§ EXERCISE BRIEF: Each line below that contains "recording" should be counted. Give only the total.
[[ SUPPLIED INFORMATION, beginning ]]
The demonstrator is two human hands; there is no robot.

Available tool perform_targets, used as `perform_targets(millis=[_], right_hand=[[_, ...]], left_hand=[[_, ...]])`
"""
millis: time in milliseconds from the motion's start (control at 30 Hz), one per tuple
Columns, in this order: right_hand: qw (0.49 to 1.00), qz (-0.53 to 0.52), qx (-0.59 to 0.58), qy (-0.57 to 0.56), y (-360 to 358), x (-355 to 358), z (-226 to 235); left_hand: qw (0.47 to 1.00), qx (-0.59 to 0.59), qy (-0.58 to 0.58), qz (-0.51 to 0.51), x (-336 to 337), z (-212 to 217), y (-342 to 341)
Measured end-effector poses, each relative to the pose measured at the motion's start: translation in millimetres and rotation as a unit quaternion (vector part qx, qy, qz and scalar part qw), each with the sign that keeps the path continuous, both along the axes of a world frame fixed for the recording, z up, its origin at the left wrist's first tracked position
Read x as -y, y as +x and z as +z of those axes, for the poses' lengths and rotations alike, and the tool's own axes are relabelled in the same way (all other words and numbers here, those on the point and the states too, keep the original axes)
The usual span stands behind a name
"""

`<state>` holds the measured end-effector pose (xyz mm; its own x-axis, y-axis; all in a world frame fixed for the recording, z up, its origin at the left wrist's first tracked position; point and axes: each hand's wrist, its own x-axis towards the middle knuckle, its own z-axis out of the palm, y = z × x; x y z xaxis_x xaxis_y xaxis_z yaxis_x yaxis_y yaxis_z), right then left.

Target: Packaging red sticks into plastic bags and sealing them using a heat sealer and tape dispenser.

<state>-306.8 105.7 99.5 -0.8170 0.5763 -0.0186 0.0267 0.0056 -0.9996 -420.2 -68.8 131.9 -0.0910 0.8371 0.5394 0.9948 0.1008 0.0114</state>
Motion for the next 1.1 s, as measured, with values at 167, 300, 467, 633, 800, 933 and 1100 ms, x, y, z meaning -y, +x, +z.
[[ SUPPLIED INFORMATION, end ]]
§ COMPLETED TASK: 2